Code

COMPGI06 (Also taught as: COMPM057 Evolutionary Computation)

Year

MSc

Prerequisites

Discrete Mathematics and Calculus

Term

1

Taught By

Mark Herbster (Part A) (50%)

Chris Watkins (Part B) (50%)

Aims

Part A: This course introduces the ideas and practical techniques behind the various sub-fields that make up evolutionary computation (EC). The course will focus on the established evolutionary paradigms as well as the most significant new developments, covering genetic algorithms, genetic programming, evolutionary programming, evolutionary strategies, ant-colony optimisation, swarm intelligence and artificial life amongst other topics. Students will be taught how these approaches identify and exploit biological processes in nature, allowing a wide range of applications to be solved in business and industry. Key problem domains will be examined for example design, scheduling, function regression, fraud detection, anomaly detection, robot control and some of the newer domains, for example music composition and the generation of art may be covered. Part B: 'Evolutionary computation is a loose collection of techniques that are widely used in practice for optimisation. As their name suggests they were inspired by the idea of simulating biological evolution - but the theory (such as it is) of evolutionary computation has has made little contact with mathematical genetics. In Part B, Chris Watkins will survey the biological inspiration for evolutionary computation, and then cover some core topics of mathematical genetics, and show how they are relevant to designing and problem-shooting evolutionary algorithms.
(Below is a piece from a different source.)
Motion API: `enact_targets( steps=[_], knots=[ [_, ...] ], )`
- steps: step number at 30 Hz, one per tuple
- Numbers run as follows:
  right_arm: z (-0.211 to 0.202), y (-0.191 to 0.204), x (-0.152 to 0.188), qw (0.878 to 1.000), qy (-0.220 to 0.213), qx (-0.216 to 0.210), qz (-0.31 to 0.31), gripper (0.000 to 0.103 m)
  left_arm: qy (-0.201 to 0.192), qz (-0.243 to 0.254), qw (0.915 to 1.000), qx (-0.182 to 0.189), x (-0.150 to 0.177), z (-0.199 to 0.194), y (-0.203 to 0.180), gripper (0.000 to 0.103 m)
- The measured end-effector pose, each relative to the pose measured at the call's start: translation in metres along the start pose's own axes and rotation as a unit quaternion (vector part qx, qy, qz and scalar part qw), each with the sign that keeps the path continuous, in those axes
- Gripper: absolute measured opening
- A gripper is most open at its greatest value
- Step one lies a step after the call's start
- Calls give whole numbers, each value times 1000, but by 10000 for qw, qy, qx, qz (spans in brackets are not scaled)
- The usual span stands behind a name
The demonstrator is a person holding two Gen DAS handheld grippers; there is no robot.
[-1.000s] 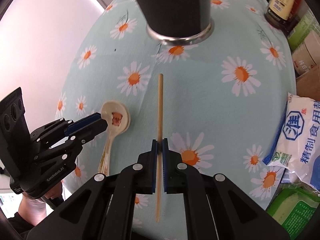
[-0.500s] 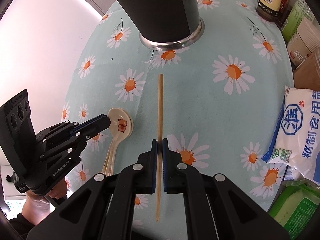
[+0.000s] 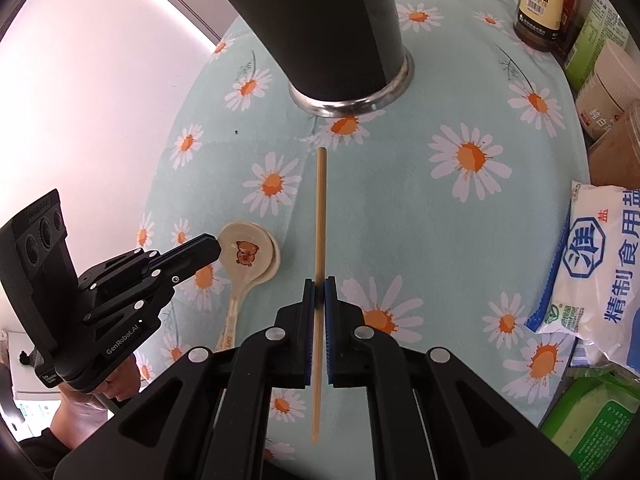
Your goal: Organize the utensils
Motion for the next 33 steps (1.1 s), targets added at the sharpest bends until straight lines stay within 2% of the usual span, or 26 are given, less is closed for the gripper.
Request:
enact_targets(
  steps=[6, 10, 12, 14, 18, 21, 22, 23, 25, 33],
  knots=[
    [0, 4, 0, 10000, -19, -30, -43, 6, -189, 55, 9998, 70, -2, -16, -4, 0],
    [1, 5, 0, 10000, -16, -37, -53, 6, -280, 127, 9995, -58, -3, -22, -7, 0],
    [1, 5, -1, 10000, -25, -41, -58, 6, -241, 32, 9997, -87, -3, -21, -4, 0],
    [0, 5, -1, 10000, -41, -47, -66, 6, -163, -31, 9999, 48, -3, -18, -2, 1],
    [-1, 6, -1, 9999, -44, -35, -90, 6, -109, 29, 9999, -12, -2, -16, -5, 2],
    [-1, 5, -2, 10000, -35, -33, -87, 6, -2, 18, 10000, 90, -1, -14, -7, 2],
    [-2, 5, -2, 9999, -37, -30, -88, 6, 51, 30, 9999, 93, 0, -12, -8, 8],
    [-2, 5, -2, 9999, -36, -31, -88, 6, 88, 45, 9999, 97, 1, -11, -9, 22],
    [-1, 4, -2, 10000, -26, -35, -71, 6, 128, 13, 9999, -7, 3, -9, -10, 37],
    [1, 5, -2, 10000, 10, -51, -83, 6, 323, 206, 9991, -170, 3, 5, -16, 35]
  ],
)
Point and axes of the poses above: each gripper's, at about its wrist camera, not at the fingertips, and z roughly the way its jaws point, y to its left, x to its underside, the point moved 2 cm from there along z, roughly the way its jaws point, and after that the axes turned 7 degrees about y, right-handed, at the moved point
Some parts of the course will be of general relevance to other courses, specifically Bioinformatics and to Probabilistic and Unsupervised Learning.

Learning Outcomes

To be able to: understand the concepts, advantages and disadvantages of the techniques in evolutionary computation, be able to design suitable genetic representations with appropriate fitness functions for simple problems, to know of the key issues in using these techniques for search of difficult search-spaces, to be aware of the different approaches and different applications in the field.

Part A

Context

Role of biologically inspired software
Difficulties in search, optimisation and machine learning

Evolution

Overview of natural evolution and its abilities
Genetic Algorithms
Genetic Programming
Evolutionary Programming/Evolutionary Strategies
Issues in evolutionary search
Applying an evolutionary algorithm

New topics in EC

Artificial Life
Ant colony optimisation
Swarm intelligence

Application areas

Optimisation, function regression
Scheduling

Fraud detection
Anomaly detection
Design
Robot or agent control
Interactive tools such as music composition and art generation

Part B

1. The Biological Inspiration: a brief survey of natural mechanisms of genetics and evolution

2. Changes in Gene Frequencies: effects of selection, drift, population size, mutation rate. Classical population genetic theory applied to evolutionary computation.

3. Quantitative genetics: effects of correlations of parents with offsrping, rate and direction of change of quantitative characteristics of population. Estimation and heritability. Again, we will study the classical linear theory of quantitative genetics, and apply it to evolutionary computation.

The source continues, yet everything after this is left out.